◆ **What is expected**
Find the string "with" in the data, then copy every line where it is found.

◆ **Data**

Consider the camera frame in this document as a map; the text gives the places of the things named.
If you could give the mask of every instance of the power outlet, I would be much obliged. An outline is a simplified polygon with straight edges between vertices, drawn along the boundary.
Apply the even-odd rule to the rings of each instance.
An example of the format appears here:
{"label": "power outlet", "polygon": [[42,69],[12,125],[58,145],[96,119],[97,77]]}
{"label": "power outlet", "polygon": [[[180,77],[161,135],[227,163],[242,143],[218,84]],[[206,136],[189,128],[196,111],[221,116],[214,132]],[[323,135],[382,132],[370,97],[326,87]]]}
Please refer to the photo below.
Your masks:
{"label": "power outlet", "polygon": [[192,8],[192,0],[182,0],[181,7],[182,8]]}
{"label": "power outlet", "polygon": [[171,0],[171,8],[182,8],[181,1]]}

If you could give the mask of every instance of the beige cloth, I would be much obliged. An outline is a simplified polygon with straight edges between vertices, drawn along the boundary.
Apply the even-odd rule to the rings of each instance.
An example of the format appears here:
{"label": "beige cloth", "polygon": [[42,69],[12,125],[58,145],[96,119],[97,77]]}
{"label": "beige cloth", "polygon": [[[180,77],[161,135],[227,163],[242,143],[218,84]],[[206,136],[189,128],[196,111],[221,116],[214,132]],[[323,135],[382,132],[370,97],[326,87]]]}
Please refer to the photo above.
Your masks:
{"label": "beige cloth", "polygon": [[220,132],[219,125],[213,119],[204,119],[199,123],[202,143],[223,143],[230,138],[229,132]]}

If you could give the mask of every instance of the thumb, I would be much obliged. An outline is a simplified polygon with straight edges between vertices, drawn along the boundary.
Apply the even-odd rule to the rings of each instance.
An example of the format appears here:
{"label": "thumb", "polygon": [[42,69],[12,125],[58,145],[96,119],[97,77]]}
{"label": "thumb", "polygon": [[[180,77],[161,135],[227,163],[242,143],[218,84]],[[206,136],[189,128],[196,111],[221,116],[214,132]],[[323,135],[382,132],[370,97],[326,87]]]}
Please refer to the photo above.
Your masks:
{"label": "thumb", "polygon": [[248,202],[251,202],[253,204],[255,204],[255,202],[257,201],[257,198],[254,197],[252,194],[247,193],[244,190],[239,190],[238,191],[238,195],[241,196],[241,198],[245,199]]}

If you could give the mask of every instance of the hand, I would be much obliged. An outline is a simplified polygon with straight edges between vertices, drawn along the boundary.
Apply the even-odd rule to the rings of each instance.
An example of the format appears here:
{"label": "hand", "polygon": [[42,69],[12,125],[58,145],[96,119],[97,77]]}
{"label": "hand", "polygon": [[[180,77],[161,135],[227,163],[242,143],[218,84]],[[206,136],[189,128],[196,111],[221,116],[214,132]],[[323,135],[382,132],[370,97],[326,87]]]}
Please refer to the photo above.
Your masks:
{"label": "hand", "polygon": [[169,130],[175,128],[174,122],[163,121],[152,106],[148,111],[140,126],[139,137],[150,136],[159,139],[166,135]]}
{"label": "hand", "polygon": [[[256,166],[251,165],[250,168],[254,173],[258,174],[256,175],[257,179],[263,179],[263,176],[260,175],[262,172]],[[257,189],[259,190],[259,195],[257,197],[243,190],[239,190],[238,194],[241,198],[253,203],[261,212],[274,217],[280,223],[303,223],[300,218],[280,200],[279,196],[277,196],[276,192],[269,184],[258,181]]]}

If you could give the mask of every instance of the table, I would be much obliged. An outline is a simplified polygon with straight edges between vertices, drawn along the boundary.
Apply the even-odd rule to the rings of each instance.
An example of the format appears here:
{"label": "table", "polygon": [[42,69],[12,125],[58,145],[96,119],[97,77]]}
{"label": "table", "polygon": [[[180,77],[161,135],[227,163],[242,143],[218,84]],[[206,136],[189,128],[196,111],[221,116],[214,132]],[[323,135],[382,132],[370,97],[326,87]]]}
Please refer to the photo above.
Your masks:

◆ **Solution to the exercise**
If you could give the mask of every instance of the power outlet, I would be much obliged. An outline is a simplified polygon with straight edges between vertices, drawn along the boundary.
If you could give the mask of every instance of the beige cloth, I would be much obliged. An outline is a simplified polygon with straight edges between vertices, drawn along the boundary.
If you could give the mask of every instance of the thumb, I would be much obliged. An outline is a simplified polygon with straight edges between vertices, drawn along the boundary.
If you could give the mask of every instance of the hand, I would be much obliged. An outline is a simplified polygon with straight edges between vertices, drawn along the boundary.
If you could give the mask of every instance of the table, I would be much obliged. An outline is a simplified polygon with straight edges between vertices, drawn along the boundary.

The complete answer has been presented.